◆ **The problem**: Pictures within the data are to be left out; everything else must be reproduced exactly.

◆ **Raw data**:
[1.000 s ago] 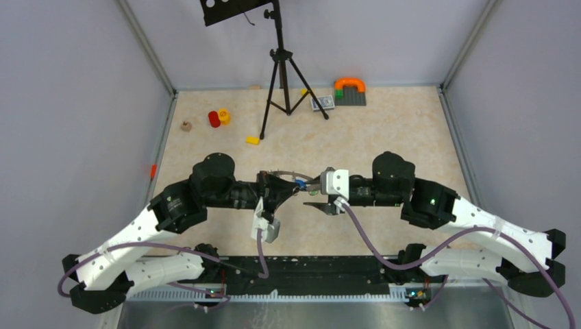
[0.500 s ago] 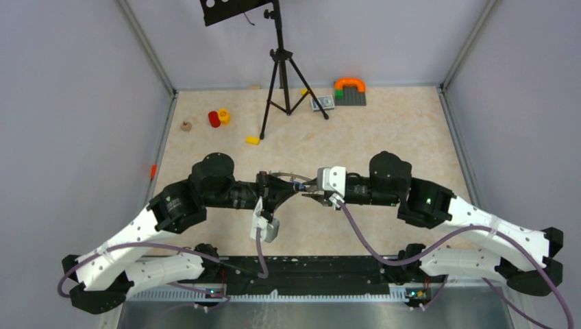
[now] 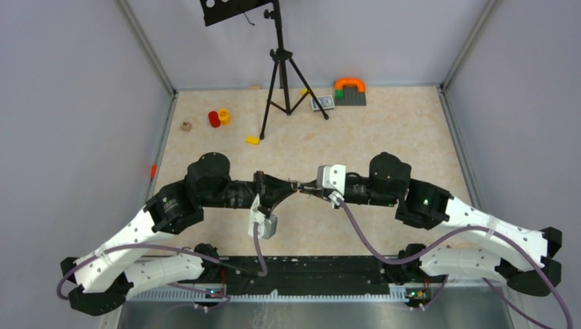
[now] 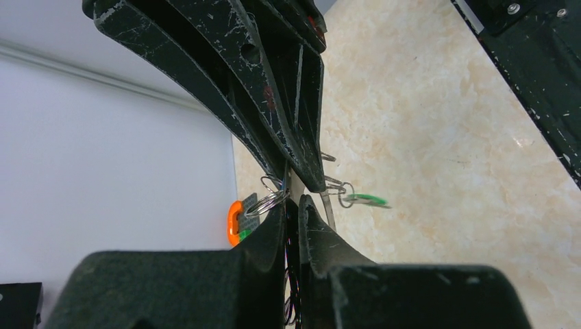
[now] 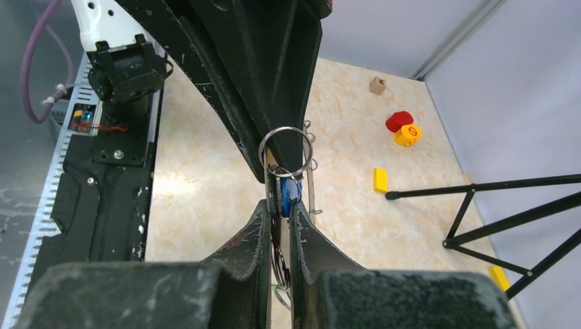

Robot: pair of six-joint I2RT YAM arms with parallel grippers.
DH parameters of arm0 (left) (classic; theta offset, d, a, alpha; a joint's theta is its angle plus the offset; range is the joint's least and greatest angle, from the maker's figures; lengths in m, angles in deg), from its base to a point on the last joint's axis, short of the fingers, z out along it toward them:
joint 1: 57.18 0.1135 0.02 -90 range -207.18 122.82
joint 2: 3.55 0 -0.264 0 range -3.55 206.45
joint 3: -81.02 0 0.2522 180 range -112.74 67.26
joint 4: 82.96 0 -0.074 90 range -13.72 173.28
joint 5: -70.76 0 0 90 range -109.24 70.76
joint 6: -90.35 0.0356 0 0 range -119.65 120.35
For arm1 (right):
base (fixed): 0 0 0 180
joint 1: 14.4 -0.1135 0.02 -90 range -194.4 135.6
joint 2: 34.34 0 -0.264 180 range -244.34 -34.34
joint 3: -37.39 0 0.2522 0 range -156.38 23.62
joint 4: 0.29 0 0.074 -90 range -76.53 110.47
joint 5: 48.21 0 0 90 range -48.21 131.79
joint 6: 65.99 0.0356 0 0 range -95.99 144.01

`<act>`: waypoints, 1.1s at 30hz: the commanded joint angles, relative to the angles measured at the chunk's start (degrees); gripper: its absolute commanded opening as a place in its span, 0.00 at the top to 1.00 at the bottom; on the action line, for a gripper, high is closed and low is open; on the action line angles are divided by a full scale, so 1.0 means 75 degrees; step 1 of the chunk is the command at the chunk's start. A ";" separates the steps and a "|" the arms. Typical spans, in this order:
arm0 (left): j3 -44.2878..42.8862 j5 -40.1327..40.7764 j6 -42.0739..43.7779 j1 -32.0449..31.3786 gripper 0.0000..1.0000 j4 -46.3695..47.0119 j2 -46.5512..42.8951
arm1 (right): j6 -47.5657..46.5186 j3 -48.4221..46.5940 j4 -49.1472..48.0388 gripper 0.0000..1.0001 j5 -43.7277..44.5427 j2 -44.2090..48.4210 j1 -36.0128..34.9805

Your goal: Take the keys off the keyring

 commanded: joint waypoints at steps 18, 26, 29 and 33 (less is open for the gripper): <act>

◆ **Result**:
[1.000 s ago] 
[0.500 s ago] 
[now] 
[now] 
[now] 

Robot: pair of six-joint I2RT YAM arms with parallel grippers.
DH parameters of arm0 (left) (classic; theta offset, d, a, alpha; a joint's theta is its angle plus the offset; range is the joint's least and greatest angle, from the maker's figures; lengths in m, angles in deg), from its base to a point on the last joint's axis, short of the fingers, z out along it toward them:
joint 1: 57.18 0.1135 0.02 -90 range -207.18 122.82
joint 2: 3.55 0 -0.264 0 range -3.55 206.45
joint 3: -81.02 0 0.2522 180 range -112.74 67.26
joint 4: 82.96 0 -0.074 90 range -13.72 173.28
joint 5: -70.76 0 0 90 range -109.24 70.76
joint 6: -90.35 0.0356 0 0 range -119.65 120.35
For arm1 (right):
base (fixed): 0 0 0 180
joint 1: 14.4 -0.1135 0.02 -90 range -194.4 135.6
joint 2: 34.34 0 -0.264 180 range -244.34 -34.34
joint 3: -37.39 0 0.2522 0 range -156.38 23.62
joint 4: 0.29 0 0.074 -90 range -76.53 110.47
joint 5: 48.21 0 0 90 range -48.21 131.79
joint 6: 65.99 0.0356 0 0 range -95.99 144.01

`<act>`: waypoints, 1.1s at 30hz: the commanded joint angles, relative to the angles measured at the chunk's start (degrees); gripper: its absolute commanded opening as a place in its span, 0.00 at the top to 1.00 at the bottom; on the action line, for a gripper, high is closed and low is open; on the action line angles are divided by a full scale, so 1.0 means 75 degrees; step 1 of the chunk is the command at the chunk's start. A ";" separates the steps and a "|" the arms. Typical spans, in this order:
arm0 (left): j3 -44.2878..42.8862 j5 -40.1327..40.7764 j6 -42.0739..43.7779 j1 -32.0449..31.3786 gripper 0.0000..1.0000 j4 -46.3695..47.0119 j2 -46.5512..42.8951
arm1 (right): j6 -47.5657..46.5186 j3 -48.4221..46.5940 j4 -49.1472..48.0388 gripper 0.0000..1.0001 j5 -43.7277..44.5427 j2 -44.2090..48.4210 j1 -36.0128..34.9805

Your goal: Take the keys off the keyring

 commanded: joint waypoints at steps 18, 26, 29 and 33 (less is open for the gripper): <act>

Nothing else is left to add to this answer.